Will have a snack B4 bed usually some sort of Complex Carb, but not after 7:30PM.

That's usually how my Mon & Wed look.  I eat more on the other days of the week to support my intense lifting days and do 12 hour carb loads on the weekends.   

Any suggestions on a Meal Regimine that will not put on fat, but help me bulk up, would be greatly appreciated.  I have tried several but they did little to nothing to help me bulk up. I took advice from a very poor source and I became bloated from to many meals w/ beans and rice.

I am looking for something to help me bulk up quickly and include an array of different food not the same thing everyday.

So far I am seeing soem results with what I am doing,  but I have not put on much lean tissue as I thought I would.  My BF% is going down, which is great.  

Till tomorrow!  More of this to do


----------



## ladybuilder (Sep 21, 2004)

Well today I did pretty much the same old run of things.  

I skipped doing any real cardio to go to lunch with a friend I haven't seen in over a month. 

Luch was a 8 oz. house sirloin w/ a cup of steamed carrots and summer squash.

I had at least 64 oz. of water today. Slacking 

After I came home I studied and got some work done for school.

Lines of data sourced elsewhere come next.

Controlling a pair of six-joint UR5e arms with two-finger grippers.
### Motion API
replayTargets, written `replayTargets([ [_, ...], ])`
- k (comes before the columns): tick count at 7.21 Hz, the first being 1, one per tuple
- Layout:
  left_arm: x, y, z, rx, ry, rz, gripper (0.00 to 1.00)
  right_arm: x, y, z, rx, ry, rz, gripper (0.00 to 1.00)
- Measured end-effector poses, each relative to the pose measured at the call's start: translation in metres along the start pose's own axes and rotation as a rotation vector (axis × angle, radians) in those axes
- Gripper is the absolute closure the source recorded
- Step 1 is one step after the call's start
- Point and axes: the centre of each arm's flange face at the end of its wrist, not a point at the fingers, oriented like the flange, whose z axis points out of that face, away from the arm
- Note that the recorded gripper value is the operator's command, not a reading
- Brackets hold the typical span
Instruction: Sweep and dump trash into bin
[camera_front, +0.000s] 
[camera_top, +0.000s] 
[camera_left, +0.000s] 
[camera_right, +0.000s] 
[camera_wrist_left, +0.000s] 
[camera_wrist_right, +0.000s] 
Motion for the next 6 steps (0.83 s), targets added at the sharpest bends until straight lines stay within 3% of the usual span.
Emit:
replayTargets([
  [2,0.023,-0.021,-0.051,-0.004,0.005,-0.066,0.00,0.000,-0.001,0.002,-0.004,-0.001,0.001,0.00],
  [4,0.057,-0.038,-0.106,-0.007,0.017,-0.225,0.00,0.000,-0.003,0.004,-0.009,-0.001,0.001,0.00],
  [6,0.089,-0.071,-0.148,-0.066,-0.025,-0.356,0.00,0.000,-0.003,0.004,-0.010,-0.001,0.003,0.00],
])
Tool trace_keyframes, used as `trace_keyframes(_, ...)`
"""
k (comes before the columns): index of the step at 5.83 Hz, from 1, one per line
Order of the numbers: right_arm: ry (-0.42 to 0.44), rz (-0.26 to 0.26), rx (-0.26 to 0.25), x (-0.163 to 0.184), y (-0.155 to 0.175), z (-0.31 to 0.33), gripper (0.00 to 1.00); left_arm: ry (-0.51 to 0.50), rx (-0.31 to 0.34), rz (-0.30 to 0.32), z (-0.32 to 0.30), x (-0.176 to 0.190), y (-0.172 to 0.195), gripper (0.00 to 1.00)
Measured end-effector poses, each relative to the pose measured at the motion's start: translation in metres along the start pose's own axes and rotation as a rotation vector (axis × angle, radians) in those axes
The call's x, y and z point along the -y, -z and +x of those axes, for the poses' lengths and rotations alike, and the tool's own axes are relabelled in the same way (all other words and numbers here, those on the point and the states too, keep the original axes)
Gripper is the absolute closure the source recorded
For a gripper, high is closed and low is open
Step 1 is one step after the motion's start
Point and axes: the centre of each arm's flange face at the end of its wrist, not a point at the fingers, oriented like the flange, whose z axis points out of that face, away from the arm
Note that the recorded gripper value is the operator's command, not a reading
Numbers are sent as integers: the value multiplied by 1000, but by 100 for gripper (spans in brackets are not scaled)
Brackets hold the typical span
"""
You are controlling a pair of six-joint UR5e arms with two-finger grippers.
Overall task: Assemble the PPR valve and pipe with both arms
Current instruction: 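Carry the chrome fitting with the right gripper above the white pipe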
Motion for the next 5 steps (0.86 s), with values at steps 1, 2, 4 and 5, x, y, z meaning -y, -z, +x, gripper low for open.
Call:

I finally got to the gym tonight;

8 min warm up on the elliptical

Nautilus Back Extension 80lbs/12, 90lbs/12, 100lbs/12
Hammer behind the neck pull 90lbs/12, 110lbs/12, 120lbs/12, 130lbs/12
Hammer Iso Row 90lbs/12, 110lbs/12, 120lbs/12
Hyperextension 2 sets of 12
Bent over dumbell reverse fly's 12lbs/12, 15lbs/12, 15lbs/12
Cable rope crunch 110lbs/12, 120lbs/12, 130lbs/12, 140lbs/12
Cable rope tricep extension 50lbs/12, 60lbs/12
Cable kickback's 50lbs/12-(knee bothers me so I am working on strengthening)
Cable adduct&abduct's 20lbs/12, 30lbs/12, 40lbs/12

Need to work on getting more time at the gym so I can do more sets and increase my strength. I feel like Olive Oli at the gym these days, I ran out of Whey and feel like I am not performing the way I should. 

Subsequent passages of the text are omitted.